Copper(ii) complexes based on tripodal pyridyl amine derivatives as efficient anticancer agents

Abstract

The complexes [Cu(TPA)Cl]ClO₄·½H₂O (1-ClO₄), [Cu(6-MeTPA)Cl]ClO₄/PF₆ (2-ClO₄/2-PF₆), [Cu(6-Me₂TPA)Cl]PF₆ (3-PF₆), [Cu(BPQA)Cl]ClO₄/PF₆ (4-ClO₄/4-PF₆), [Cu(BPQA)Cl]ClO₄/PF₆ (4-ClO₄/4-PF₆), [Cu(BQPA)Cl]ClO₄/PF₆ (5-ClO₄/PF₆), [Cu(L¹)Cl]ClO₄/PF₆ (6-ClO₄/6-PF₆), [Cu(L²)Cl]ClO₄ (7-ClO₄) and [Cu(L³)Cl]ClO₄ (8-ClO₄) have been synthesized and structurally characterized by spectroscopic techniques and single X-ray crystallography. The in vitro cytotoxicity of the prepared Cu(II) complexes was evaluated against A2780 (ovarian), A2780R (cisplatin-resistant variant) and MCF7 (breast cancer) human cancer cell lines.
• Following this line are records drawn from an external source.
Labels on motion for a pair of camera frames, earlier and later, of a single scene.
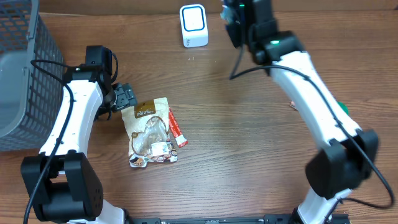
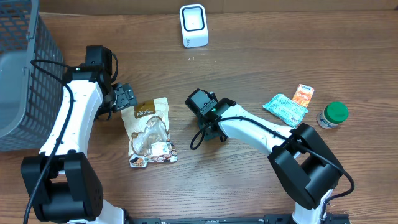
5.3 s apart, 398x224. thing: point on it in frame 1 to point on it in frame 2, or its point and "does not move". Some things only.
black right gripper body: [234, 34] to [208, 128]
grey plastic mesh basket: [32, 76] does not move
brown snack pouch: [148, 126] does not move
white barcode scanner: [194, 25] does not move
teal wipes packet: [227, 14] to [287, 110]
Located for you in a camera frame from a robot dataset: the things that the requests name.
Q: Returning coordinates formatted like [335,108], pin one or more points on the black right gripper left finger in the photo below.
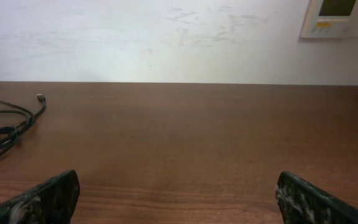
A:
[53,201]

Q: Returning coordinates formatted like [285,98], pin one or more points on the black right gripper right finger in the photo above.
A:
[301,202]

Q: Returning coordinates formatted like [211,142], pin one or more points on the white wall thermostat panel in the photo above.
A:
[330,19]

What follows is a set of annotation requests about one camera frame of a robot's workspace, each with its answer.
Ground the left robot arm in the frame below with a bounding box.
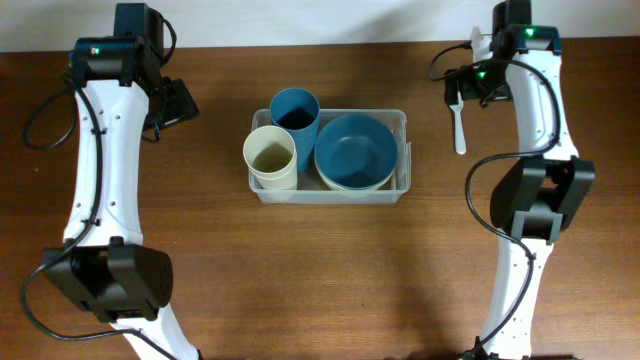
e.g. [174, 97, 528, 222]
[39, 3, 200, 359]

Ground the clear plastic container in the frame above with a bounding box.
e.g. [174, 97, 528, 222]
[249, 109, 412, 205]

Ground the blue cup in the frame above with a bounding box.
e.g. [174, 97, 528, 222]
[269, 88, 320, 139]
[294, 133, 317, 172]

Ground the cream cup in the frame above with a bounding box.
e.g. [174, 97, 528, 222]
[254, 170, 298, 190]
[242, 125, 297, 180]

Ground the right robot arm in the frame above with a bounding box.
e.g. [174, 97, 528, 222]
[439, 0, 595, 359]

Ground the cream cup front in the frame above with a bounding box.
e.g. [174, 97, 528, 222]
[254, 170, 298, 190]

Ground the blue bowl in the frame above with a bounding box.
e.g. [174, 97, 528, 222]
[314, 114, 398, 187]

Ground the cream cup back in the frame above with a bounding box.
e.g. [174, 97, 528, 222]
[242, 125, 297, 180]

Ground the cream bowl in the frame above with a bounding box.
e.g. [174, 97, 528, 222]
[318, 170, 396, 191]

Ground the white plastic fork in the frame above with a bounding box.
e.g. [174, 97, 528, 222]
[391, 130, 407, 191]

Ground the white plastic spoon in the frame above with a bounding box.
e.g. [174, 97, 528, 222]
[449, 91, 467, 155]

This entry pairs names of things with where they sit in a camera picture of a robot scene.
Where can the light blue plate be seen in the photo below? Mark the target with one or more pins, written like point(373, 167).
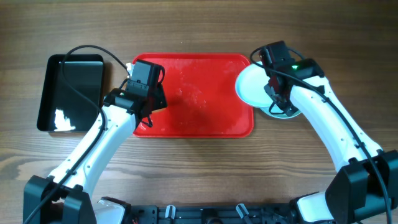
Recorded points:
point(249, 87)
point(279, 116)

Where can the red plastic tray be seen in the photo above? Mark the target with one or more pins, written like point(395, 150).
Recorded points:
point(201, 97)

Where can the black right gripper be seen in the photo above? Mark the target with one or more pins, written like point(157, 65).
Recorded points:
point(288, 108)

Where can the black water tray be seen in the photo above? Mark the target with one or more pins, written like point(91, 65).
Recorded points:
point(63, 110)

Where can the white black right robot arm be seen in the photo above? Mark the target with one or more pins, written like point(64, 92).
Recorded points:
point(365, 184)

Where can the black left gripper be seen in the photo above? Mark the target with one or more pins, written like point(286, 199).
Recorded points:
point(161, 101)

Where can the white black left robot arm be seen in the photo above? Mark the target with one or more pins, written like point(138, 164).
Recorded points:
point(65, 195)

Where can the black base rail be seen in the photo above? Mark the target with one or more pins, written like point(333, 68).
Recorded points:
point(241, 213)

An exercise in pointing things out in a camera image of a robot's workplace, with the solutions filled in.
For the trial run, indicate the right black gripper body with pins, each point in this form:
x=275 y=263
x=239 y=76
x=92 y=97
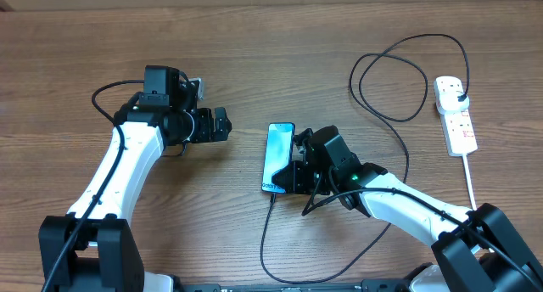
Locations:
x=324 y=174

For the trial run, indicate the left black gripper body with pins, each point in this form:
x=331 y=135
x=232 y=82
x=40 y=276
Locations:
x=203 y=130

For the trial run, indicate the Samsung Galaxy smartphone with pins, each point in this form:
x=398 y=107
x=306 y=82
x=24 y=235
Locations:
x=278 y=153

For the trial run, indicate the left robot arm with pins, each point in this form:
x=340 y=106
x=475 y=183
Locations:
x=91 y=247

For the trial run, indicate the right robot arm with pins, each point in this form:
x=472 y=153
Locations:
x=475 y=250

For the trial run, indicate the white charger plug adapter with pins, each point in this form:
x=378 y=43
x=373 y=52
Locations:
x=449 y=103

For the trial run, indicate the white power strip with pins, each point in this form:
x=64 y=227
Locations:
x=457 y=127

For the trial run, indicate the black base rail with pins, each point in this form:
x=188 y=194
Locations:
x=292 y=287

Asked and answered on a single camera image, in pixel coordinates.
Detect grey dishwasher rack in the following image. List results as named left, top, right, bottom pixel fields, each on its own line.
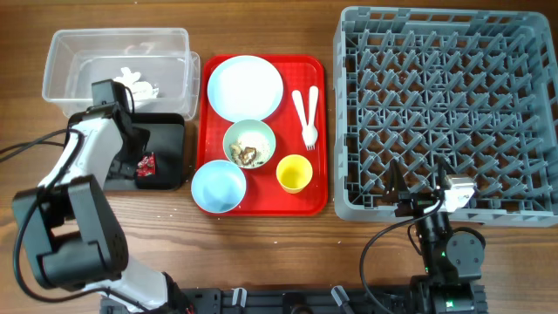
left=333, top=6, right=557, bottom=227

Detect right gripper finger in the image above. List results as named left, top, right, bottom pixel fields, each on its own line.
left=436, top=157, right=455, bottom=190
left=386, top=160, right=410, bottom=196

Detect black plastic tray bin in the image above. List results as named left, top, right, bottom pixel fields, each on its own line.
left=104, top=113, right=185, bottom=191

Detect yellow cup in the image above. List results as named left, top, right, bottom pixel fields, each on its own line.
left=276, top=154, right=313, bottom=194

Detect light blue plate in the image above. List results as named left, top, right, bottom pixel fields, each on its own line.
left=207, top=55, right=284, bottom=123

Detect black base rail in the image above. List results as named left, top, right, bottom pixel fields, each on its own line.
left=99, top=285, right=487, bottom=314

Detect red serving tray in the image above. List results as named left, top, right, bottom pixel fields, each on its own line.
left=196, top=55, right=329, bottom=216

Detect white plastic spoon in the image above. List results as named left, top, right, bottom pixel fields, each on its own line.
left=291, top=90, right=309, bottom=136

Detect white plastic fork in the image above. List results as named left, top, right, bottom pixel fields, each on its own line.
left=303, top=85, right=319, bottom=151

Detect rice and food scraps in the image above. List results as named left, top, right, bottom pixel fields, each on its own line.
left=228, top=132, right=272, bottom=168

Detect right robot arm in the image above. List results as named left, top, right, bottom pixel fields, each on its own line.
left=383, top=160, right=488, bottom=314

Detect light blue bowl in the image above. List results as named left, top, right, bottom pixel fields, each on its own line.
left=191, top=160, right=247, bottom=214

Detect clear plastic waste bin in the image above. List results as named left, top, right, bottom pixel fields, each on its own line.
left=42, top=28, right=201, bottom=120

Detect crumpled white tissue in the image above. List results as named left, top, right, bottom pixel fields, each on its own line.
left=113, top=67, right=159, bottom=100

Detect red snack wrapper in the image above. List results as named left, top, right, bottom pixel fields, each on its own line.
left=136, top=153, right=156, bottom=177

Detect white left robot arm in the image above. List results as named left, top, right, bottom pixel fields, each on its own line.
left=12, top=79, right=191, bottom=313

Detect green bowl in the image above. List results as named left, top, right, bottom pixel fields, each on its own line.
left=222, top=119, right=276, bottom=169

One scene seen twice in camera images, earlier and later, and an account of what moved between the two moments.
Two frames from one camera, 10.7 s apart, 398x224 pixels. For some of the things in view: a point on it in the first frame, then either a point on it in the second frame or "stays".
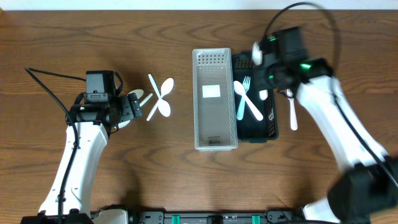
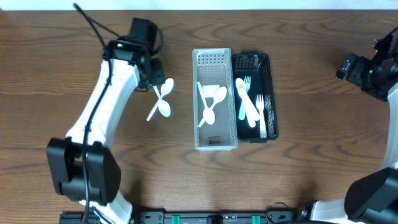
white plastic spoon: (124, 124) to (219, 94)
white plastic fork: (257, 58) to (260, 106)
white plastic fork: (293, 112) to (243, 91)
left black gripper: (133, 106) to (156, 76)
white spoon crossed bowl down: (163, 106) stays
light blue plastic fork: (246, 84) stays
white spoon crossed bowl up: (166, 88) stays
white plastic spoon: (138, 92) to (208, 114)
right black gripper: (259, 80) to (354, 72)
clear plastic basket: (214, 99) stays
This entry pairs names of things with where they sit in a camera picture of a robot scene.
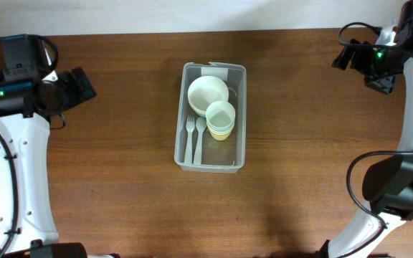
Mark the clear plastic container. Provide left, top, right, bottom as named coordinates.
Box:
left=174, top=62, right=247, bottom=173

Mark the yellow plastic bowl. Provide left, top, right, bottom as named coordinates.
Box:
left=189, top=103, right=206, bottom=118

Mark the green plastic cup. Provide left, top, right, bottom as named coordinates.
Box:
left=206, top=121, right=234, bottom=128

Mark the green plastic bowl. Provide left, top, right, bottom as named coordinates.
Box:
left=192, top=108, right=206, bottom=118

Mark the white plastic fork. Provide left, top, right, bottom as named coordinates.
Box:
left=184, top=116, right=195, bottom=164

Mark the white plastic spoon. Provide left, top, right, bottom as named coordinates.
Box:
left=193, top=117, right=207, bottom=165

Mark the yellow plastic cup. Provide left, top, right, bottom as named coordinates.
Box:
left=209, top=129, right=232, bottom=141

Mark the white plastic bowl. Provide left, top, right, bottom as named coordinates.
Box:
left=188, top=75, right=229, bottom=111

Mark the pink plastic cup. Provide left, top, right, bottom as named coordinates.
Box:
left=207, top=125, right=234, bottom=134

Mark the cream plastic cup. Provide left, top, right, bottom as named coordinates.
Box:
left=206, top=100, right=235, bottom=126

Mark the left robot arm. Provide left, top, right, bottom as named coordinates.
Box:
left=0, top=34, right=97, bottom=257

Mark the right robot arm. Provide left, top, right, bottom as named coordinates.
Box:
left=48, top=29, right=413, bottom=257

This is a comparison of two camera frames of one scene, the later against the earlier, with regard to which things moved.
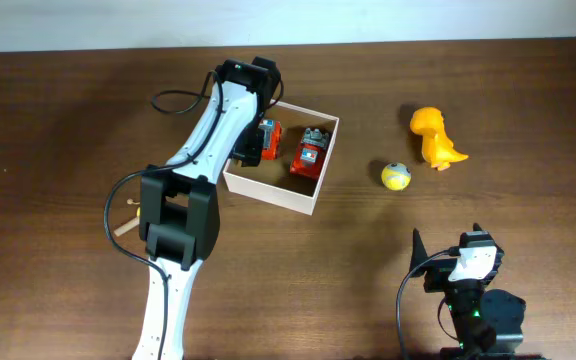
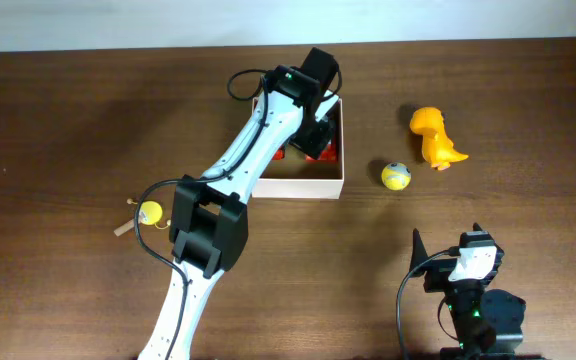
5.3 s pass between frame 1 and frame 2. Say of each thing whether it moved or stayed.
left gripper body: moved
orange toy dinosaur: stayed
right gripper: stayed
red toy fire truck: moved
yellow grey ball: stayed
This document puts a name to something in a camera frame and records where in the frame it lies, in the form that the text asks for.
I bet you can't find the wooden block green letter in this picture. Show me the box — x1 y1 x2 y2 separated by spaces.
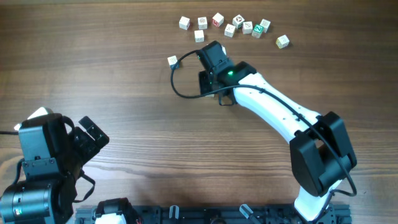
251 24 264 39

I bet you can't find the wooden block blue side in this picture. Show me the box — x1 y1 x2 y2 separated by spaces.
167 55 179 70

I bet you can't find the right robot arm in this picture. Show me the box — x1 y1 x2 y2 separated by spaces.
195 41 357 223

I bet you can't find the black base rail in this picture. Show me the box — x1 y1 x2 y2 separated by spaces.
74 198 352 224

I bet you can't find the wooden block dark picture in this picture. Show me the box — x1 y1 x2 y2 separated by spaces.
233 14 245 29

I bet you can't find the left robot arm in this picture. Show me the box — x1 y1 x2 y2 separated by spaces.
1 113 109 223

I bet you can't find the right black cable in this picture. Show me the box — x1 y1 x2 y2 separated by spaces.
170 49 358 197

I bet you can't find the wooden block faint drawing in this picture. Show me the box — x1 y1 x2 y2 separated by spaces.
224 24 236 38

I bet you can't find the wooden block grid pattern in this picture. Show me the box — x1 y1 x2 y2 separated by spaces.
260 19 271 33

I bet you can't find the wooden block yellow side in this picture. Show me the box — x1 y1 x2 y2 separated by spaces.
275 35 290 49

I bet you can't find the wooden block far left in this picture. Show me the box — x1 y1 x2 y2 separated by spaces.
178 16 190 30

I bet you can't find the wooden block orange picture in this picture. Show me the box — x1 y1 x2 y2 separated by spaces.
198 17 208 30

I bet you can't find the wooden block red letter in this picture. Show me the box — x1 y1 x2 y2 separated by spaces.
212 12 224 27

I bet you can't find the wooden block sketch top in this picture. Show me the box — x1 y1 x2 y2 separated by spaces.
242 21 253 34

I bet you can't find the plain wooden block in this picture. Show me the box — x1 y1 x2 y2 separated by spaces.
194 30 205 43

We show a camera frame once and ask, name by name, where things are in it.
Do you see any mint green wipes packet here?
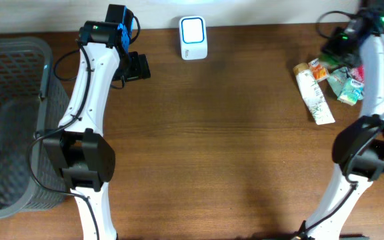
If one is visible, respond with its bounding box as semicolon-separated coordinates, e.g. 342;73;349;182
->
327;67;350;97

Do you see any orange tissue pocket pack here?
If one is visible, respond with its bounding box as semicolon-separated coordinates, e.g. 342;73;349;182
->
308;58;329;82

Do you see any white cream tube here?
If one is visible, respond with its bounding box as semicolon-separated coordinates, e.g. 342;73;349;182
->
293;63;335;125

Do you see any green lid jar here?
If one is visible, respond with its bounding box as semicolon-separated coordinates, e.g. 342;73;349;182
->
318;53;340;71

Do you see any red purple tissue pack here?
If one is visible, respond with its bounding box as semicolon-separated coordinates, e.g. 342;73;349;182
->
349;65;365;83

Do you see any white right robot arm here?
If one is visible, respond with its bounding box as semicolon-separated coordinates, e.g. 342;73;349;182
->
292;0;384;239

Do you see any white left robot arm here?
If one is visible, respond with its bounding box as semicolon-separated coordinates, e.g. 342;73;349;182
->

Overall, the complexes revealed significant-to-moderate cytotoxicity, with the best results obtained for the complexes [Cu(BQPA)Cl]ClO₄ (5-ClO₄) and [Cu(BQPA)Cl]PF₆ (5-PF₆), showing IC₅₀ values within the range of 4.7–10.8 μM. The ability of the most cytotoxic complexes to cleave DNA under different conditions and the mechanisms underlying this activity were assessed by means of agarose gel electrophoresis.